More than 1.2m customers switched current account providers after the introduction of a switching service last year, data from The Payments Council has shown.
Last October the organisation standardised switching processes across participating banks and added guarantees against losses resulting from switches. Uptake of the scheme has since increased by 22%.
Barclays, Natwest, Lloyds and HSBC all shedded more than 15,000 customers, while Halifax gained more than 40,000.
By comparison, the FCA’s cash savings report noted that despite wider use of electronic transfers, consumers still perceived Isa transfers as difficult and inconvenient.
Isas do not have a standardised transfer system, and require paperwork to transfer the previous years’ balances to the new Isa.
The FCA noted that 59% of customers who switched savings accounts did so to obtain higher rates. In addition, the regulator characterised half of all switchers as “rate chasers”, who actively pursued high interest rates.
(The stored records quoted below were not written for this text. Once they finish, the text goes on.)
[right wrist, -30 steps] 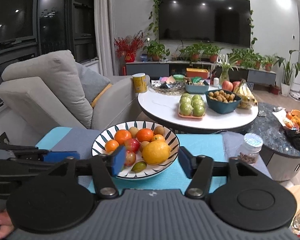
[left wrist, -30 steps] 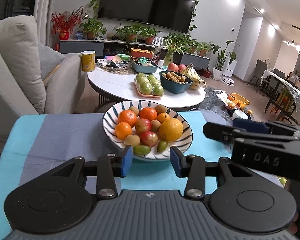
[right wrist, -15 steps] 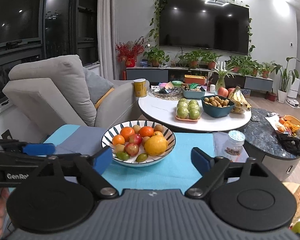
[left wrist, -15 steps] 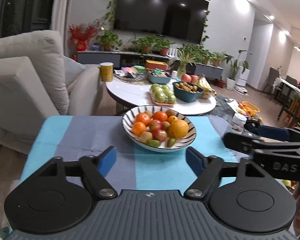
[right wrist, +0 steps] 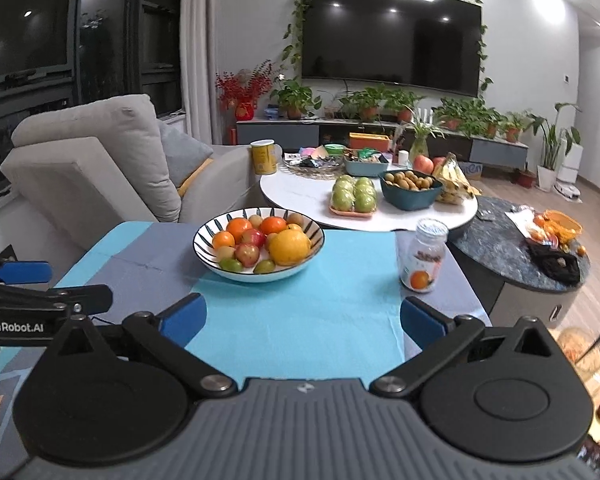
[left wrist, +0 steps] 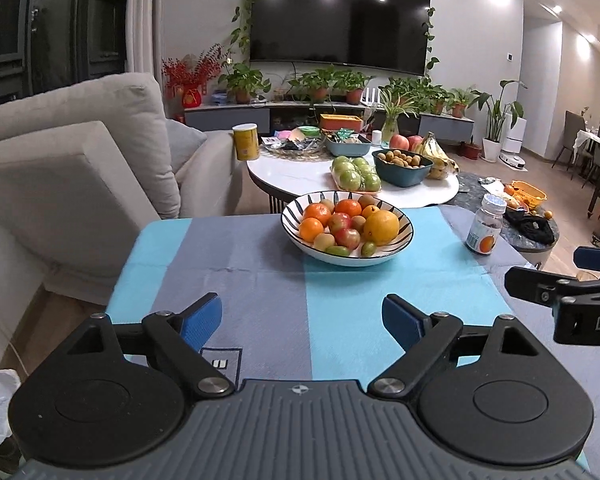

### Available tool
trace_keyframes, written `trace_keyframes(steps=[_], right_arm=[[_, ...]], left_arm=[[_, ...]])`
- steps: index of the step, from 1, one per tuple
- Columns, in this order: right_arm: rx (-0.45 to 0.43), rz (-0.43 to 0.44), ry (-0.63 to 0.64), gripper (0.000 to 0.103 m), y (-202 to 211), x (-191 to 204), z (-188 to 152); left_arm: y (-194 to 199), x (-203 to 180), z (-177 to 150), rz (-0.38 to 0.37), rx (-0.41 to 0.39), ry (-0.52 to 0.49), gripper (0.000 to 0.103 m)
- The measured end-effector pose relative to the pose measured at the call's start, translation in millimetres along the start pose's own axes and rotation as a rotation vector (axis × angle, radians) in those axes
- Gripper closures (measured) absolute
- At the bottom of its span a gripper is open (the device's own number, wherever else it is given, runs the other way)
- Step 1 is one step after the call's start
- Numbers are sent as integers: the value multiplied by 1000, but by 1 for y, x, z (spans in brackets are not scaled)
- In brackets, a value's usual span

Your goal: Organize fruits

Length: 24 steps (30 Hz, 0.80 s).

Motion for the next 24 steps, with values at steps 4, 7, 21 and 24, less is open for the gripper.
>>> trace_keyframes(steps=[4, 7, 21, 24], right_arm=[[-17, -7, 13, 24, 10, 3, 0], [-22, -2, 28, 24, 16, 7, -3], [-17, 21, 25, 24, 31, 11, -18], [-24, 17, 21, 24, 34, 9, -19]], left_arm=[[10, -2, -4, 3, -2, 1, 16], [15, -3, -10, 9, -4, 1, 16], [37, 5, -27, 89, -18, 28, 16], [42, 6, -31, 106, -24, 36, 16]])
Point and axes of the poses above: each gripper's, at about its wrist camera, not at the fingertips, and y roughly against the way its jaws point, x to its left, z to its top, the point moved 7 cm from there along -y, roughly the way its jaws point, and after that the axes turned 11 degrees about y, right-handed, at the moved point
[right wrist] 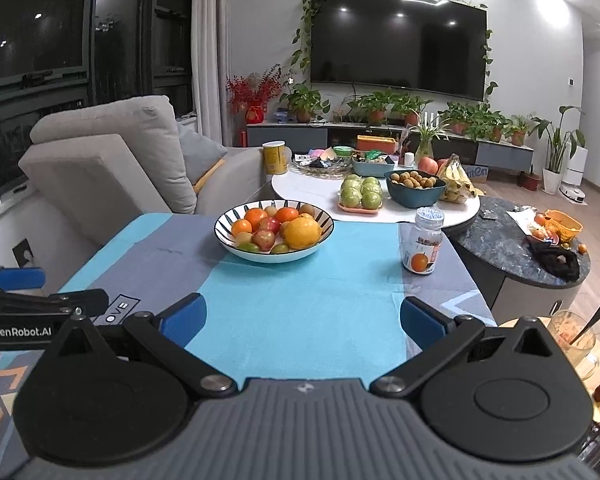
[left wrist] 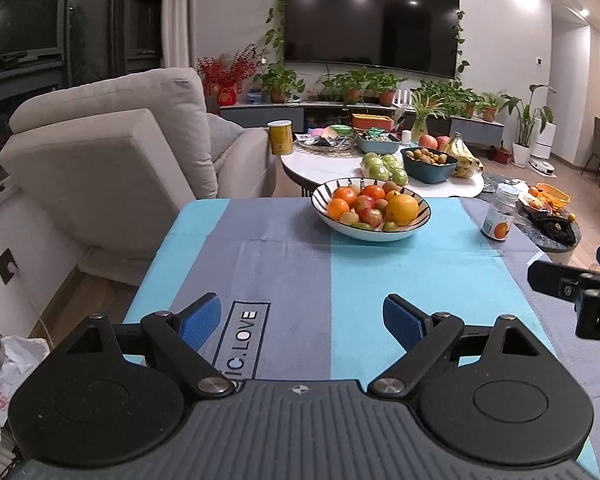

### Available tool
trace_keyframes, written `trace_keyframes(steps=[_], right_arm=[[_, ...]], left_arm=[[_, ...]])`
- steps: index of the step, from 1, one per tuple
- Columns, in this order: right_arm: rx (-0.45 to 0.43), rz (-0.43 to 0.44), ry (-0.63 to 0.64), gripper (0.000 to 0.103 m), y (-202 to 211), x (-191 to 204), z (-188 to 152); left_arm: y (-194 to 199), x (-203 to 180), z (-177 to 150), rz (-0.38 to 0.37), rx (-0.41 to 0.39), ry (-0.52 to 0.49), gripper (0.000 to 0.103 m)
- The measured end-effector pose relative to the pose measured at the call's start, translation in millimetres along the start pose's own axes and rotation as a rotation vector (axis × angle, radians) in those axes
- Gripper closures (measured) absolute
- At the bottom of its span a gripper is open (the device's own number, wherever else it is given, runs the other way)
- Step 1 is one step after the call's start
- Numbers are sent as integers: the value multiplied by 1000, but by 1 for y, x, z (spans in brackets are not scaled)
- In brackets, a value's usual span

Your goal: Organize fruits

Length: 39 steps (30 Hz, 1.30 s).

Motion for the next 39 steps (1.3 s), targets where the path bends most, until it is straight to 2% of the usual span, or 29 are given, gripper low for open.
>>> trace_keyframes(steps=[10, 14, 25, 39], right_arm=[[-7, 2, 11, 24, 5, 3, -7], [-13, 3, -5, 24, 8, 1, -9], [-29, -15, -17, 24, 12, -3, -9], [-23, -21, -8, 24, 13, -7, -12]], left_arm=[[8, -2, -10, 27, -3, -15, 15], [10, -3, -12, 40, 0, -20, 12], [14, 0, -9, 35, -8, 11, 12], [12, 0, -8, 45, -6, 4, 12]])
Point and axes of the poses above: each gripper's, at about its wrist camera, not at the fingertips, and y roughly against the way its jaws point, x to its left, z to its top, the point moved 7 cm from there along -y, roughly the way its jaws point, and after that the axes turned 11 degrees about y, right-handed, at the moved point
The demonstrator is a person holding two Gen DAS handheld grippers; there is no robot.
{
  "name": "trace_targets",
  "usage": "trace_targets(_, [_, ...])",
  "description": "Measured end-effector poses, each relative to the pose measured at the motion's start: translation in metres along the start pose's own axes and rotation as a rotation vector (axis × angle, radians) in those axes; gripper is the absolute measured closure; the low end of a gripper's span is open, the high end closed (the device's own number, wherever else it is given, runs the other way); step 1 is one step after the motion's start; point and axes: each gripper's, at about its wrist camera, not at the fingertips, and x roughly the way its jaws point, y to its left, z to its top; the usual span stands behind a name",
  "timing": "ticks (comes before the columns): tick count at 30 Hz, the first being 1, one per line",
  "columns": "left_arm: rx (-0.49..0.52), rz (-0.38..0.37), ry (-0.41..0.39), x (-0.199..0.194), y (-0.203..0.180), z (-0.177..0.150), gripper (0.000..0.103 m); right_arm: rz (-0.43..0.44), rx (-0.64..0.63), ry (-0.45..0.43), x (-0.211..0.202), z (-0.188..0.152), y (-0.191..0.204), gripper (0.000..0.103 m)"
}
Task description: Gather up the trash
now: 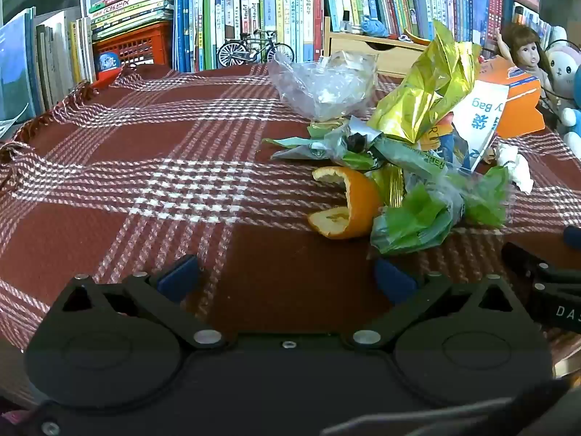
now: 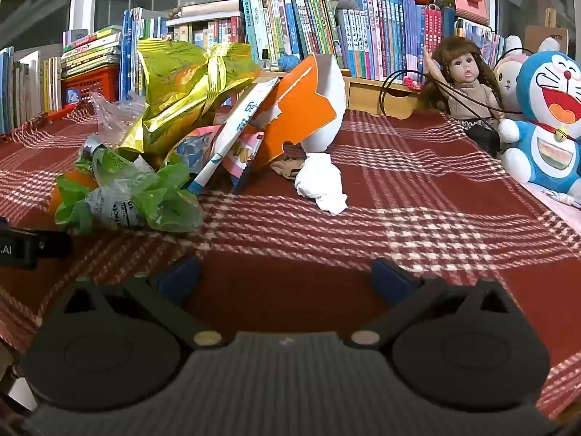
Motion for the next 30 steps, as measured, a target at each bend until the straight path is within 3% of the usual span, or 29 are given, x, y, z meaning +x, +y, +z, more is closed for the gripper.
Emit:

Where consumers didn’t pursue better rates, it was due to their being unaware of higher rates elsewhere, or because they valued their existing relationships with their providers.
The regulator also suggested that firms perceived a polarised market “with intense competition among some firms in relation to the custom of ‘rate chasers’, compared with another part of the market characterised by high consumer inertia and limited competition”.
This encouraged banks to mothball existing customer accounts on lower rates while offering higher rates to new customers.
One unnamed consumer body complained that higher introductory rates “exploit people’s natural tendencies to discount the future in favour of the present, and are not compatible with Treating Customers Fairly”.
Brand | Gains | Losses | Net gains |
AIB Group (UK) plc | 144 | 979 | -835 |
Bank of Ireland | 273 | 801 | -528 |
Bank of Scotland | 3,394 | 3,479 | -85 |
Barclays | 10,947 | 27,414 | -16,467 |
Clydesdale Bank | 1,264 | 8,135 | -6,871 |
Co-operative | 4,463 | 12,315 | -7,852 |
Danske | 520 | 885 | -365 |
Halifax | 65,636 | 24,078 | 41,558 |
HSBC | 16,988 | 32,417 | -15,429 |
Lloyds Bank | 60,877 | 76,079 | -15,202 |
Nationwide | 22,771 | 11,091 | 11,680 |
NatWest | 11,482 | 29,740 | -18,258 |
RBS | 2,355 | 12,326 | -9,971 |
Santander | 60,882 | 23,566 | 37,316 |
Ulster Bank | 207 | 1,742 | -1,535 |
Low volume participants | 734 | 543 | 191 |
Adviser view: Graeme Inglis of Fife-based Create and Prosper Financial Services, warned: “The onus is very much on the consumer, as it comes to the end of a fixed period, to shop around.”
“Quite often when you look at the cost of time going from one to the other you can lose interest in the switching period. Clients should look at their cash ISAs, as rates have plummeted.”